The occiput posterior (OP) and occiput transverse (OT) positions of the fetus in labor pose a notorious clinical challenge. (Throughout this chapter, whenever OP position is addressed, the reader should assume the inference of OT positions similarly.) Approximately 15% to 20% of fetuses present in labor in the OP position, and most of those rotate spontaneously. Roughly 5% remain OP. The right occiput posterior (ROP) position is two to five times more common than left occiput posterior (LOP), which is thought to be due to a combination of dextrorotation of the uterus, bladder in the right anterior and rectum in the left posterior portions of the maternal pelvis, and the dense liver on the right side of the fetus.

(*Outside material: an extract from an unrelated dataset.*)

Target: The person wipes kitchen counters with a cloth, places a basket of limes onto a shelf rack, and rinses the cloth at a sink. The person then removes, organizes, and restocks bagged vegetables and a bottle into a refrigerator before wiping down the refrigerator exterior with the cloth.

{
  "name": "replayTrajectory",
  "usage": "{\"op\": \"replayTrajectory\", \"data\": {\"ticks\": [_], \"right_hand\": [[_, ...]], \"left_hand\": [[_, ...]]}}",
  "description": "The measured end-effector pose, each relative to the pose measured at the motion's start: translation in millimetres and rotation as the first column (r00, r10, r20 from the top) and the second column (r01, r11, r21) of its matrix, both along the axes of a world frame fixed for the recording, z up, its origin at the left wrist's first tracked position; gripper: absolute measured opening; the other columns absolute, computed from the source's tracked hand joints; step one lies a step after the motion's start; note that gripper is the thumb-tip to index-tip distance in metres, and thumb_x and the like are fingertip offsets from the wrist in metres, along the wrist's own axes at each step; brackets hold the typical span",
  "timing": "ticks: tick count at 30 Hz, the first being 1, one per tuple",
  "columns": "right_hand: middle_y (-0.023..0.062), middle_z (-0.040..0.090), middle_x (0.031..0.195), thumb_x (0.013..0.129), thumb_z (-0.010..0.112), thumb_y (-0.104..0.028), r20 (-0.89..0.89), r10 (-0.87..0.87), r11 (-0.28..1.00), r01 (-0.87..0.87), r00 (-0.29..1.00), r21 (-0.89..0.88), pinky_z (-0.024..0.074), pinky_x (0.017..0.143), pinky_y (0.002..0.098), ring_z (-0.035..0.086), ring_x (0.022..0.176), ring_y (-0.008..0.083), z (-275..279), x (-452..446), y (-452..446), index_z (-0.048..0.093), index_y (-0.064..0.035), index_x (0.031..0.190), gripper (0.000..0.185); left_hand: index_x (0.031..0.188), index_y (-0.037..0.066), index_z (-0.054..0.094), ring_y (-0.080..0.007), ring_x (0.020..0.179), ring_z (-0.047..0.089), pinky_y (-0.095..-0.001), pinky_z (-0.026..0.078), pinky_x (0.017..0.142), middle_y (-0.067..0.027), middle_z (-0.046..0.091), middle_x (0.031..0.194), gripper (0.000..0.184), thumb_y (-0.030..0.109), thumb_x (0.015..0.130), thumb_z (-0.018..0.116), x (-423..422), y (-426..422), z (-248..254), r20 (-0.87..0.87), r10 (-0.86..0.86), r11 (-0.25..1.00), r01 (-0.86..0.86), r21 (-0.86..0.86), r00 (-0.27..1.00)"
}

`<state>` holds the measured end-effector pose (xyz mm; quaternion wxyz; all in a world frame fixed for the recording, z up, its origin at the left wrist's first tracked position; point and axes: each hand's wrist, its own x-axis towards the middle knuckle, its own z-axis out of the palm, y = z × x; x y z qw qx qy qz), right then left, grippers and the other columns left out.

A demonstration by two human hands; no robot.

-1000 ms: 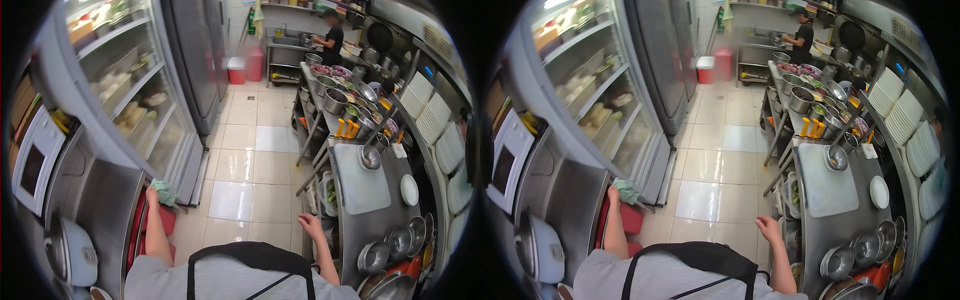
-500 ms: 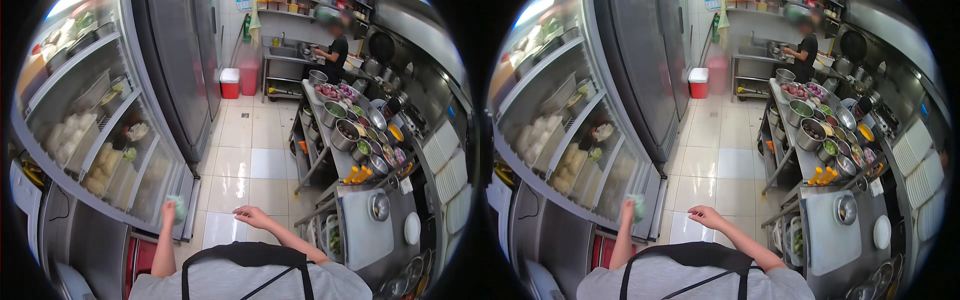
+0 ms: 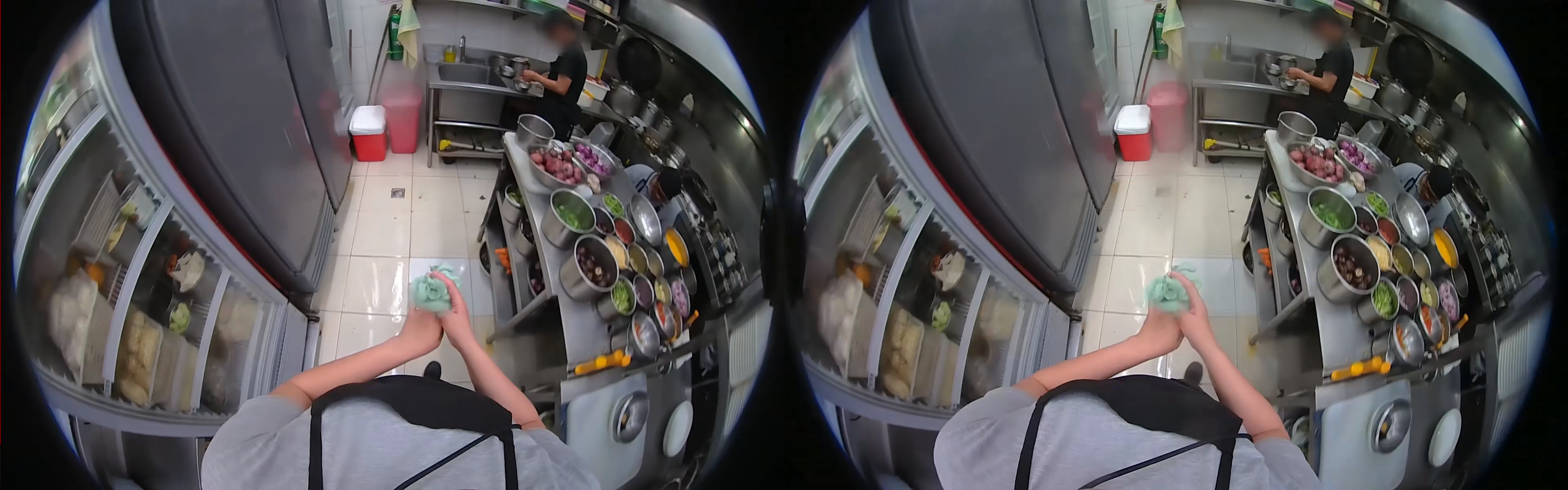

Occiput posterior positions are thought to account for 25% of all primary cesarean sections (C-sections). In the United States, nine of ten women who have had a primary C-section will have subsequent cesarean deliveries. Several studies demonstrate the effectiveness of manual rotation to increase rates of vaginal delivery in the setting of OP or OT fetal positions.^1–3 The American College of Obstetricians and Gynecologists (ACOG), in concert with the Society for Maternal-Fetal Medicine (SMFM), released a joint Obstetric Care Consensus in 2014 on Safe Prevention of the Primary Cesarean Delivery.⁴ Prior to a decision for C-section or operative vaginal delivery, a trial of manual rotation of the OP vertex in the second stage is suggested as a reasonable alternative. The Society of Obstetricians and Gynecologists of Canada similarly endorses manual rotations, as does the American Academy of Family Physicians’ Advanced Life-Saving Skills in Obstetrics (ALSO) course.^5,6 Despite these recommendations, many obstetricians do not routinely offer manual rotation of the OP or OT fetus to their laboring patients. The OB/GYN hospitalist, therefore, may be able to affect the primary C-section rate directly by offering to perform and/or train others in these maneuvers.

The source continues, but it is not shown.